Les haies du Bocage, nouvelle source d'énergies renouvelables

Le Bocage dispose d’un gisement d’énergies renouvelable oublié: ses haies. Diverses collectivités et la fédération départementale des Cumas espèrent d’ailleurs créer une filière bois énergie sur ce gisement.

Depuis six ans, il a été démontré que les haies du Bocage sont de vraies petites mines d’or. D’ailleurs, la fédération départementale des Cumas, les collectivités, les associations et les industriels lorgnent sur ce nouveau gisement et viennent de créer la Société coopérative d'intérêt collectif « Bocage énergies locales » (SCIC Bel) qui a pour objectif de mettre en avant le bois issu de l'entretien des haies bocagères et de me transformer en des plaquettes pour les chaufferies collectives du territoire. En effet, avec la généralisation de la chaudière à bois déchiqueté, les agriculteurs pourront exploiter le bois de plus d’un tiers sans forcément les transformer en buches.

Le bois des haies, une nouvelle source d'énergies renouvelables

En 2006, le projet a commencé avec l’achat d’une déchiqueteuse par la Cuma du Bocage, et une Cuma vendéenne. Les adhérents à la fameuse broyeuse ont augmenté au fil du temps et se comptabilisent aujourd’hui à 318. Les agriculteurs adhérents ont fini par comprendre que 35 m3 de bois (une remorque d'ensilage) étaient amplement suffisants pour chauffer une maison durant toute une année. À cet effet, le gisement d'énergies renouvelables a dépassé la consommation et les filières d'approvisionnement ont été mises en place dans le but d’approvisionner les acheteurs locaux (écoles, associations…).

Les 300 tonnes fournies au SARL « Bocage énergies locales » par ses adhérents ne représentent qu’une infime partie de la production des haies du Bocage. Ce qui fait que les acteurs de la SARL hésitent actuellement de solliciter les agriculteurs de peur d'être dépassés par l'offre.

Afin de booster le secteur, une filière avec des lieux de stockage au plus près des clients, des réseaux logistiques, une production organisée vient d’être mise en place avec la SCIC Bel. D’ailleurs, le pays du Bocage a tenu un rôle important dans le projet en mettant en relation diverses collectivités qui proposent des projets de chaudière bois. De leur côté, les industriels locaux fournissent du bois résiduel (la CAM de Nueil-les-Aubiers), ou choisissent de se poser comme des clients potentiels. Néanmoins, il convient de rappeler que leur participation se fait au même titre que les associations ou les collectivités.
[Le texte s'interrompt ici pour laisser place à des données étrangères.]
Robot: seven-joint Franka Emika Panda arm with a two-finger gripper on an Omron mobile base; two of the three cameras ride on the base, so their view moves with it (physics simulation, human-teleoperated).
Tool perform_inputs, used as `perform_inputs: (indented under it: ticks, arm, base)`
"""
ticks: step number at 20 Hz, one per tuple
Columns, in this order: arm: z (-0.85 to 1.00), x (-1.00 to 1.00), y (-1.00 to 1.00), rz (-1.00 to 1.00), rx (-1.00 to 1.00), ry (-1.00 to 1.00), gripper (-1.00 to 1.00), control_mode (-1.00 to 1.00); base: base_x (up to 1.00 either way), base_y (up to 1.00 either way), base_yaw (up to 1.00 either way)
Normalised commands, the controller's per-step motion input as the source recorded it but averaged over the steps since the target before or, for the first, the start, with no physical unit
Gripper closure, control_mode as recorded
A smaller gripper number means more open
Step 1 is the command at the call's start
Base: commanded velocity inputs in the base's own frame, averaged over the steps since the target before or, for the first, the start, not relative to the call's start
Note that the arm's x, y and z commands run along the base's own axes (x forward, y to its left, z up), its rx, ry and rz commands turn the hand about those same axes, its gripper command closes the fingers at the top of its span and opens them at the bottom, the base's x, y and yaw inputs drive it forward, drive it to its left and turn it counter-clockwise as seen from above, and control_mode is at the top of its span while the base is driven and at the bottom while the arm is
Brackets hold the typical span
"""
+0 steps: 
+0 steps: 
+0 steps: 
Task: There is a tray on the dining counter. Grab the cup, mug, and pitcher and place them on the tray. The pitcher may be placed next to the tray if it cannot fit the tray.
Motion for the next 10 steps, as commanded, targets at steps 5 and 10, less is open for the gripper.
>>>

Le choix des lieux de stockage dépend en grande partie des clients (chaufferies collectives municipales) et des ressources à disposition. Le bois de chauffage devra répondre à la certification « Bois qualité + » établie par l'interprofession qui vérifie la qualité du bois de chauffage avant d’être validé.

Éviter la surexploitation et continuer les économies d'énergie

Les agriculteurs et les élus sont conscients que la valorisation du bois de haies bocagères en énergies renouvelables relève de la surexploitation et devraient amener à la disparition des haies en question. Toutefois, ils choisissent de relativiser. En effet, les centaines de tonnes produites et consommées localement permettent d’affirmer que les haies du Bocage sont exploitées, mais de manière prudente. De plus, un règlement affirme que le bois issu d'arrachages de haies ne peut pas être exploité, seul le bois produit par une gestion durable de la haie peut être traité par la SCIC Bel. Par ailleurs, ils ont choisi d’assurer leurs arrières en collaborant avec des associations environnementales (« Bocage pays branché » et « Sèvre environnement »), qui s’assurent du bob respect au règlement.

Le potentiel de production annuelle de bois déchiqueté des haies du Bocage atteint les 10.000 tonnes, ce qui confirme que la filière bois énergie locale a un bel avenir devant lui. Cette évaluation se veut prudente, car elle part du fait que 50?% seulement des haies sont accessibles, et que 50?% d’entre elles sont exploitables. Un pourcentage qui présente encore des marges de sécurité liées à une exploitation prudente des haies, ceci dans le but d’éviter la surexploitation du gisement tout en continuant les économies d'énergie.